Setelah menjalani pemeriksaan di Poli Anak, korban diarahkan ke Poli Radiologi untuk melakukan CT Scan. Sebelum tindakan dilakukan, petugas memberikan sedasi atau obat penenang dan melakukan penyuntikan sebanyak tiga kali.
Namun, menurut pihak keluarga, korban tidak sadarkan diri setelah tindakan tersebut dilakukan hingga akhirnya dipindahkan ke ruang ICU.
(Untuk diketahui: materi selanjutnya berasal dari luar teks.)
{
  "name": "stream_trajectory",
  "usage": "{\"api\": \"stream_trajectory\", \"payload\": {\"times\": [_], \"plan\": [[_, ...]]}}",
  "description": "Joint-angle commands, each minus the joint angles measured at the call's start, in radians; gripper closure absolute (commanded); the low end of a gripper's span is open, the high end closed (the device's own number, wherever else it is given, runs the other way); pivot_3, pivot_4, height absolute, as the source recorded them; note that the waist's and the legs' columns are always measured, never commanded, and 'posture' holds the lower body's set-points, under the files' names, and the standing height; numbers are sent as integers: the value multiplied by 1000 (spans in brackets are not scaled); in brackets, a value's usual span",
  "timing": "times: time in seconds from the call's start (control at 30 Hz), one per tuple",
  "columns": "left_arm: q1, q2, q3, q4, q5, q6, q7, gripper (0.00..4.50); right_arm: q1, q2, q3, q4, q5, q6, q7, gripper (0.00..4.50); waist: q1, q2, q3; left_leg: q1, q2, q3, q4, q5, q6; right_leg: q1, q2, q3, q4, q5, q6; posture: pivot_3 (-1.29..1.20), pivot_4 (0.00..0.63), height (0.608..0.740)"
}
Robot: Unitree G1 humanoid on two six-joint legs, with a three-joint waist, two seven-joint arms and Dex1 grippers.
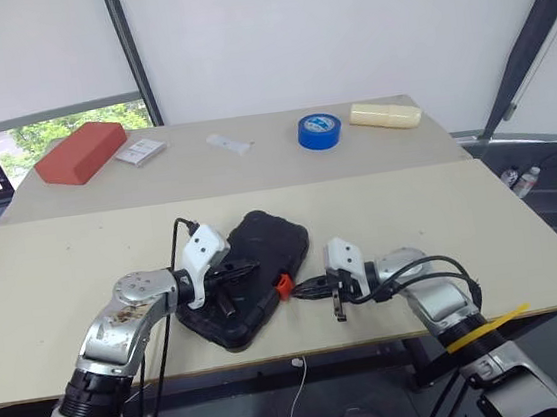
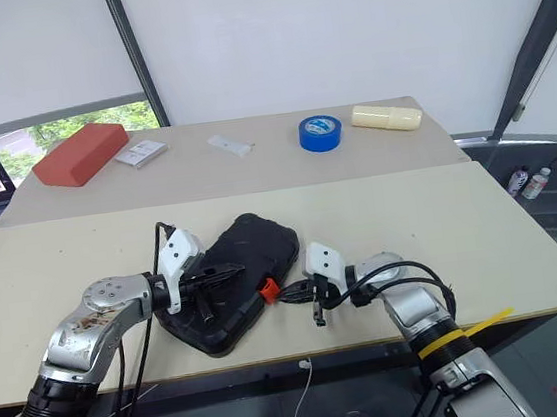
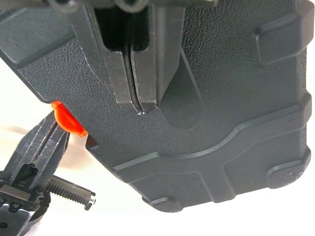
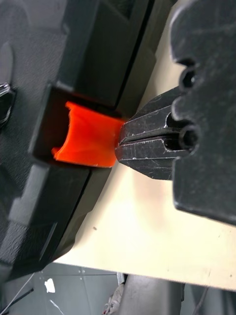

“Setelah diberikan tindakan sedasi sampai proses CT Scan, anak ini tidak tersadarkan diri hingga dibawa ke ICU dan kemudian meninggal dunia pada 28 April 2026 pukul 02.20 WIB,” kata Purnomo.
Atas kejadian tersebut, keluarga melaporkan dugaan kelalaian medis dengan mengacu pada Pasal 440 Undang-Undang Nomor 17 Tahun 2023 tentang Kesehatan serta Undang-Undang Perlindungan Konsumen. Purnomo menyebut ada dua pihak yang dilaporkan dalam perkara tersebut.
Ia menambahkan, penyelidik Ditreskrimsus Polda DIY telah melakukan pemeriksaan awal terhadap pelapor pada 17 Mei 2026 dengan 14 pertanyaan. Pemeriksaan lanjutan kembali dilakukan pada Selasa (2/6/2026) dengan total 28 pertanyaan.